Les observations des courbes de rotation galactique donnent l’une des preuves les plus solides indiquant l’existence de la matière noire, une forme de matière non baryonique qui représente environ 85% de la matière dans l’Univers observable. Les évaluations actuelles des courbes de rotation galactique sont basées sur un cadre de comptes newtoniens de la gravité, un nouvel article publié dans EPJ C, par Gerson Otto Ludwig, Institut national de recherche spatiale, Brésil, suggère que si cela est remplacé par une relativité générale modèle, le besoin de recourir à la matière noire est soulagé, remplacé par les effets du gravitomagnétisme.

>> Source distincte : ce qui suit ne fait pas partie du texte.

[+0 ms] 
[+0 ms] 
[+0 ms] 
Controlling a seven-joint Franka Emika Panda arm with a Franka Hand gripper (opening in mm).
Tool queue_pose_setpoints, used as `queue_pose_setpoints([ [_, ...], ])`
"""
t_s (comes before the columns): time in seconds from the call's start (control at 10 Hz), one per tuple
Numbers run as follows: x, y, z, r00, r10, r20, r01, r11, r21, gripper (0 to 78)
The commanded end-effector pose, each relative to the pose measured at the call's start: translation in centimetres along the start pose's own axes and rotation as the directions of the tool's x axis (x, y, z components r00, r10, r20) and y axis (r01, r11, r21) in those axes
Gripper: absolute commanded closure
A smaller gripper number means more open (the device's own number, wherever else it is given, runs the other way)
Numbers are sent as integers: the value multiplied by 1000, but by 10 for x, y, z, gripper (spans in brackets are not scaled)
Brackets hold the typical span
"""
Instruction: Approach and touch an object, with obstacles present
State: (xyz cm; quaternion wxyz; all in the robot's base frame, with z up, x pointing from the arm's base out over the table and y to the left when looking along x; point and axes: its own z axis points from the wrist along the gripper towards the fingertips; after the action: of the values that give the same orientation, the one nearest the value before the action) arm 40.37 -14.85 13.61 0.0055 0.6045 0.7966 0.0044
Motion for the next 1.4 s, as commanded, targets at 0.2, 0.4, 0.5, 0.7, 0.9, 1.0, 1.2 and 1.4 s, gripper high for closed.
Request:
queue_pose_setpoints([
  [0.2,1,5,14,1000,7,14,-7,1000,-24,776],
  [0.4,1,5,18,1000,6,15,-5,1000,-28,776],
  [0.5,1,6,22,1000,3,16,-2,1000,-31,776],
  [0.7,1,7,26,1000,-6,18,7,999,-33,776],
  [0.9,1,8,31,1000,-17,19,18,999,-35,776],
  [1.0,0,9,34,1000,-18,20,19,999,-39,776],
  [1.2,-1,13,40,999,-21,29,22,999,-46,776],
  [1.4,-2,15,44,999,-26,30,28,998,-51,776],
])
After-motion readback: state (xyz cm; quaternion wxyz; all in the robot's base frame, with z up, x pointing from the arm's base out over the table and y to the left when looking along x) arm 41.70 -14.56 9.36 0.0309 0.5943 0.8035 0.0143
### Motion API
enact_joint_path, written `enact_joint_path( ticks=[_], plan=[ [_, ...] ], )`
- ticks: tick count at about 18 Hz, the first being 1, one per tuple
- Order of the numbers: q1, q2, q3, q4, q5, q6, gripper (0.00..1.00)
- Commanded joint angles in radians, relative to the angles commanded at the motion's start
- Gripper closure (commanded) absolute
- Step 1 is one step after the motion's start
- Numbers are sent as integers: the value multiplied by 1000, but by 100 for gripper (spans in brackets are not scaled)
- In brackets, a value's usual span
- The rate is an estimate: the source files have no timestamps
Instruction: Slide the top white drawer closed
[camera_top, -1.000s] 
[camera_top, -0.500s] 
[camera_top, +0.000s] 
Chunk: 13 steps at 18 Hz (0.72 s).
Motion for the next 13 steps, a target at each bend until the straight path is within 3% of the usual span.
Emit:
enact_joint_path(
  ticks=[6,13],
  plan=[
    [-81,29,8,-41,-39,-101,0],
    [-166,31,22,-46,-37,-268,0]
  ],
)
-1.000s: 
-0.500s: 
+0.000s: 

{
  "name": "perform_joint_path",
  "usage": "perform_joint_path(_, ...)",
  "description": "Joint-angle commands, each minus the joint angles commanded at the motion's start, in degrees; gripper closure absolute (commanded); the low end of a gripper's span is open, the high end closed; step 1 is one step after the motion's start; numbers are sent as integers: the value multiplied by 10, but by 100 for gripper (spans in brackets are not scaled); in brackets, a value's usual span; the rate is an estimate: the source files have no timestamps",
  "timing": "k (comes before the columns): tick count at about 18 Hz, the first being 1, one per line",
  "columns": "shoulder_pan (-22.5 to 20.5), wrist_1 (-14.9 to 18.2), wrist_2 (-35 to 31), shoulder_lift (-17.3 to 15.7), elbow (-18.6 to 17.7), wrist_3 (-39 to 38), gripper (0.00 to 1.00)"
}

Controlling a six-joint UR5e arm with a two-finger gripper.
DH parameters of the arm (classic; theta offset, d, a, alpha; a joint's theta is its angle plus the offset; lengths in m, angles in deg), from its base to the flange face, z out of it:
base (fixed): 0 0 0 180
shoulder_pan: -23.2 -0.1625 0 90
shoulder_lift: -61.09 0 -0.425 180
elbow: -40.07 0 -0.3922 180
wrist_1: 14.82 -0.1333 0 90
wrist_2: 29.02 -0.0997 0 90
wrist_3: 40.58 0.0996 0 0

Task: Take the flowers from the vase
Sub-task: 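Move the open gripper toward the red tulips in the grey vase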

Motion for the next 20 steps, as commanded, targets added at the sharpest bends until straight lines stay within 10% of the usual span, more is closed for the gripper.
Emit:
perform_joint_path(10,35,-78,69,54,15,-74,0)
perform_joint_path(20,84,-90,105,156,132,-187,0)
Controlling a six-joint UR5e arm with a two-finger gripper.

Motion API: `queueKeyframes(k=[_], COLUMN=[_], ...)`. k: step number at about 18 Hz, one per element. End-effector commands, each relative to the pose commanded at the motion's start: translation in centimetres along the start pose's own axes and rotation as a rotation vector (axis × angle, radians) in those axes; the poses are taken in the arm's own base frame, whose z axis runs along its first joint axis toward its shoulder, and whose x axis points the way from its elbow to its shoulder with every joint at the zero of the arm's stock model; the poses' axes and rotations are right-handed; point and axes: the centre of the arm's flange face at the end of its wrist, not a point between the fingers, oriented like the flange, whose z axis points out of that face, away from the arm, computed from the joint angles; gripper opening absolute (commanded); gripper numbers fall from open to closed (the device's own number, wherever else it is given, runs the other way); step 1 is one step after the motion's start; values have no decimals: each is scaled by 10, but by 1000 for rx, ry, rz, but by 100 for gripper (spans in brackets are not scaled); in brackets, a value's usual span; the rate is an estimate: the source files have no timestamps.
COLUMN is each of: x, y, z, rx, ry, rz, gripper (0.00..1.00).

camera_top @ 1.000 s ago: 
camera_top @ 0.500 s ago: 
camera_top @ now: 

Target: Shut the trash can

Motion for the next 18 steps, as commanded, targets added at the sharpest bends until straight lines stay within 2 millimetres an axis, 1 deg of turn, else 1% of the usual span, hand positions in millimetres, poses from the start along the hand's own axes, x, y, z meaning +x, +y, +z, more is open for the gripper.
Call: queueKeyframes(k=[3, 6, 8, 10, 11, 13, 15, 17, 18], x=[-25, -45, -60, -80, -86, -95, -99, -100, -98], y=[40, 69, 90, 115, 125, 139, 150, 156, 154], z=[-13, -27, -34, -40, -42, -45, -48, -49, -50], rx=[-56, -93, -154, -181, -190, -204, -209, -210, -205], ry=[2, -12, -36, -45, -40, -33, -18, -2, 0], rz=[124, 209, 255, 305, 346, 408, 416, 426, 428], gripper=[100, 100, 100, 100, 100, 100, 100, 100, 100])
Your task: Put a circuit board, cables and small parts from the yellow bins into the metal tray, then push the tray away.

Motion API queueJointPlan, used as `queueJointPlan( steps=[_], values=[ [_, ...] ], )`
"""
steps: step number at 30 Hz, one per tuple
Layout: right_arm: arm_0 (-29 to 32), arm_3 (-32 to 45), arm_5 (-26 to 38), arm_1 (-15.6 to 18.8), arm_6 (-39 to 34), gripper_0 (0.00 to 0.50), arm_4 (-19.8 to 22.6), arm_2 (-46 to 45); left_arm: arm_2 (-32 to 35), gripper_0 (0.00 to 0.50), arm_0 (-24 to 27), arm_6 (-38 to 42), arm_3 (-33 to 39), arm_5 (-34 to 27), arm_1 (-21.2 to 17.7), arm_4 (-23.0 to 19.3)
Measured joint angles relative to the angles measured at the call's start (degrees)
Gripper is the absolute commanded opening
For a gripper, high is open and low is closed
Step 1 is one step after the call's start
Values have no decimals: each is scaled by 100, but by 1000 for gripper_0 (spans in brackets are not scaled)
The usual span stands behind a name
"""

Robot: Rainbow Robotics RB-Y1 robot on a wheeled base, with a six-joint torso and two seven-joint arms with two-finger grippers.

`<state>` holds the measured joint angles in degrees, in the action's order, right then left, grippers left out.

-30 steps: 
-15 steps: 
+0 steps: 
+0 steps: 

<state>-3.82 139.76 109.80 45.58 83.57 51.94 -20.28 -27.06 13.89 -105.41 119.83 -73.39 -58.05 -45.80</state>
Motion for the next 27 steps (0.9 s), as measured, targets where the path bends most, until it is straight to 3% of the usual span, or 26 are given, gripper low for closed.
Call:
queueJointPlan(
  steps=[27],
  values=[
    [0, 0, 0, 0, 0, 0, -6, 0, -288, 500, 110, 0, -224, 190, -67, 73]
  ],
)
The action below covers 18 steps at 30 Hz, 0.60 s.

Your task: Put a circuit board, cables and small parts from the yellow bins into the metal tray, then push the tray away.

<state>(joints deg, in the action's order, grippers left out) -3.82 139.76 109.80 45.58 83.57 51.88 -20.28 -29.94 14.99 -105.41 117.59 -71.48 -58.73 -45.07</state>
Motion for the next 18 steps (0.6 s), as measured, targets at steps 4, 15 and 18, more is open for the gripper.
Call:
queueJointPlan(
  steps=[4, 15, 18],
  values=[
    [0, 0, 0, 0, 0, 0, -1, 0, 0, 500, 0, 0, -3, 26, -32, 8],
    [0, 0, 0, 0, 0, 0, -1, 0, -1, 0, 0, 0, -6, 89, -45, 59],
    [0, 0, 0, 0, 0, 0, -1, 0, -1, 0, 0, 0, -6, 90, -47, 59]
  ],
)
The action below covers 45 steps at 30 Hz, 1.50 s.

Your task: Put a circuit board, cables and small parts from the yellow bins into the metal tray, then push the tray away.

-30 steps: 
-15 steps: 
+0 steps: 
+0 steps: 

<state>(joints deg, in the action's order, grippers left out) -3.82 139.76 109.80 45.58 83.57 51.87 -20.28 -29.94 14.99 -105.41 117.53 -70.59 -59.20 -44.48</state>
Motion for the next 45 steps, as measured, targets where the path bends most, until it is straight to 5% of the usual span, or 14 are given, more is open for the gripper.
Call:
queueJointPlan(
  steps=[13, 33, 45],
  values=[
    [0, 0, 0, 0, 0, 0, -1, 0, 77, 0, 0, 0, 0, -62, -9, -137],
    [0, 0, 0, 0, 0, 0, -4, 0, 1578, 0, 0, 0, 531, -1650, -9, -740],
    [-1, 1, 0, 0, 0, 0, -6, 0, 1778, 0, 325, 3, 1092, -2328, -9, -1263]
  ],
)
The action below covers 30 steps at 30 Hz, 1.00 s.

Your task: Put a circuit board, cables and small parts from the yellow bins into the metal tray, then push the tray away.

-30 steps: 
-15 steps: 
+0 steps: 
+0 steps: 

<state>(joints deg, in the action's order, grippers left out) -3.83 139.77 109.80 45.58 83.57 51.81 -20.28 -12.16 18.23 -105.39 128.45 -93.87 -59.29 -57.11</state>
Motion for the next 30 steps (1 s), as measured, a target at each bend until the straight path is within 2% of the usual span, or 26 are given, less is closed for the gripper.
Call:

Le rôle principal de la matière noire, souligne Ludwig dans l’article, a toujours été de résoudre la disparité entre les observations astrophysiques et les théories actuelles de la gravité. En termes simples, si la matière baryonique – la forme de matière que nous voyons autour de nous tous les jours et qui est composée de protons, de neutrons et d’électrons – est la seule forme de matière, alors il ne devrait pas y avoir assez de force gravitationnelle pour empêcher les galaxies de voler à part.

En ne tenant pas compte des corrections relativistes générales de la gravité newtonienne résultant des courants de masse, et en négligeant ces courants de masse, Ludwig affirme que ces modèles passent également à côté de modifications importantes des courbes de rotation – les vitesses orbitales des étoiles visibles et du gaz tracées par rapport à leur distance radiale du centre de leur galaxie . Ceci est dû à un effet en relativité générale qui n’est pas présent dans la théorie de la gravité de Newton – le frame-dragging ou l’effet Lense Thirring. Cet effet se produit lorsqu’un objet rotatif massif comme une étoile ou un trou noir «entraîne» le tissu même de l’espace-temps avec lui, donnant à son tour naissance à un champ gravitomagnétique.

Dans cet article, Ludwig présente un nouveau modèle pour les courbes de rotation des galaxies qui est en accord avec les efforts précédents impliquant la relativité générale. Le chercheur démontre que même si les effets des champs gravitomagnétiques sont faibles, leur intégration dans des modèles atténue la différence entre les théories de la gravité et les courbes de rotation observées – éliminant ainsi le besoin de matière noire. La théorie doit encore être développée avant d’être largement acceptée, l’auteur soulignant en particulier que l’évolution temporelle des galaxies modélisées avec ce cadre est un problème complexe qui nécessitera une analyse beaucoup plus approfondie.

Ludwig conclut en suggérant que tous les calculs effectués avec des modèles de disques galactiques minces effectués jusqu’à ce point peuvent devoir être recalculés, et le concept même de matière noire lui-même, remis en question.

Source de l’histoire:

Matériel fourni par Springer. Remarque: le contenu peut être modifié pour le style et la longueur.